Gary Savage

Personal information
- Full name: Gary John Savage
- Born: 12 June 1978 (age 48) Port Elizabeth, Cape Province, South Africa
- Batting: Right-handed
- Bowling: Right-arm medium-fast

International information
- National side: Argentina;

Career statistics
| Competition | List A |
| Matches | 6 |
| Runs scored | 81 |
| Batting average | 13.50 |
| 100s/50s | 0/0 |
| Top score | 34 |
| Balls bowled | 324 |
| Wickets | 11 |
| Bowling average | 32.27 |
| 5 wickets in innings | 0 |
| 10 wickets in match | 0 |
| Best bowling | 4/57 |
| Catches/stumpings | 0/– |
- Source: CricketArchive, 23 January 2011

= Gary Savage (cricketer) =

Argentine cricketer (born 1978)

Gary Savage (born 12 June 1978) is a South African-born Argentine cricketer who has played for Argentina since the 2006 season.

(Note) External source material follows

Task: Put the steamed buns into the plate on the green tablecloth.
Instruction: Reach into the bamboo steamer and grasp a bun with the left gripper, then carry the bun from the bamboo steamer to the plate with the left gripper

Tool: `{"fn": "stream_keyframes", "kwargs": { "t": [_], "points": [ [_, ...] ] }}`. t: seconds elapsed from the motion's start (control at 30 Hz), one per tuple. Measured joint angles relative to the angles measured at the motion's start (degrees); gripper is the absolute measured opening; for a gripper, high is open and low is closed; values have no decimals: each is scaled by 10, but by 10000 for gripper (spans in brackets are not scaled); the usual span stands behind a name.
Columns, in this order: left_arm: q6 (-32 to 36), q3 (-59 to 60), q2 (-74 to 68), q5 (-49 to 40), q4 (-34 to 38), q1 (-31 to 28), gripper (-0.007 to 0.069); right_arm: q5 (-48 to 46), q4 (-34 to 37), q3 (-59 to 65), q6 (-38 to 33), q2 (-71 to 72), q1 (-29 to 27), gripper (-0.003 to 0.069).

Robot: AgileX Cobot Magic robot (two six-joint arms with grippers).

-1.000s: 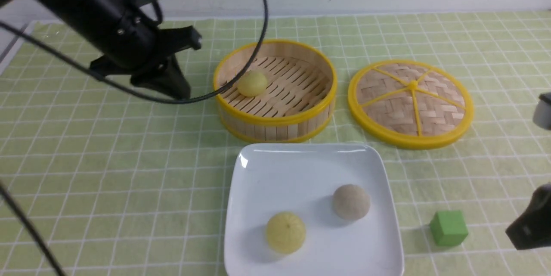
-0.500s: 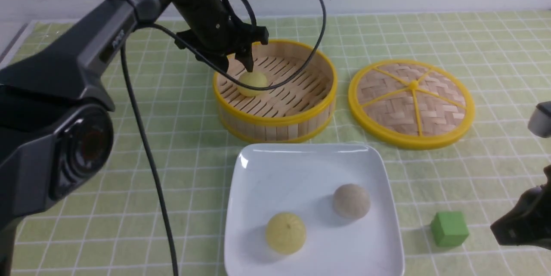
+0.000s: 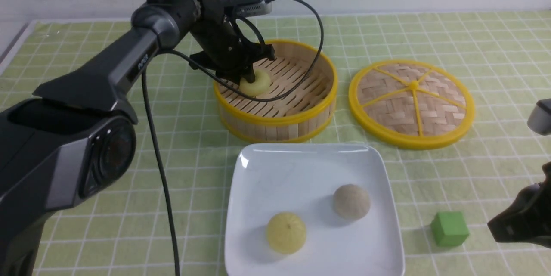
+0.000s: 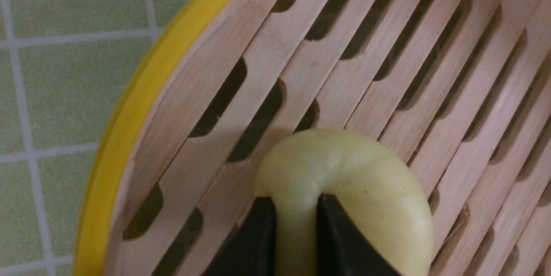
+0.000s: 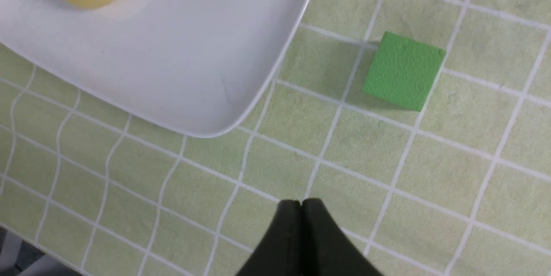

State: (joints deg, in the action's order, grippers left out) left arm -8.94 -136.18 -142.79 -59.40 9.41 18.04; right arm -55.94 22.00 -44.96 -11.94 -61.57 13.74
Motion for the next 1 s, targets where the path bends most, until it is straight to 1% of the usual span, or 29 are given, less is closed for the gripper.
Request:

Savage debuted in Argentina's victorious World Cricket League performances of the first half of 2006, as the Argentine team were promoted from Division Two into Division One. These matches included one in which Savage scored a half-century, against Suriname.

Savage is a seam bowler who became the Division Two "Player of the Tournament" thanks to Argentina's charge toward promotion. He played in the 2013 ICC World Cricket League Division Six tournament.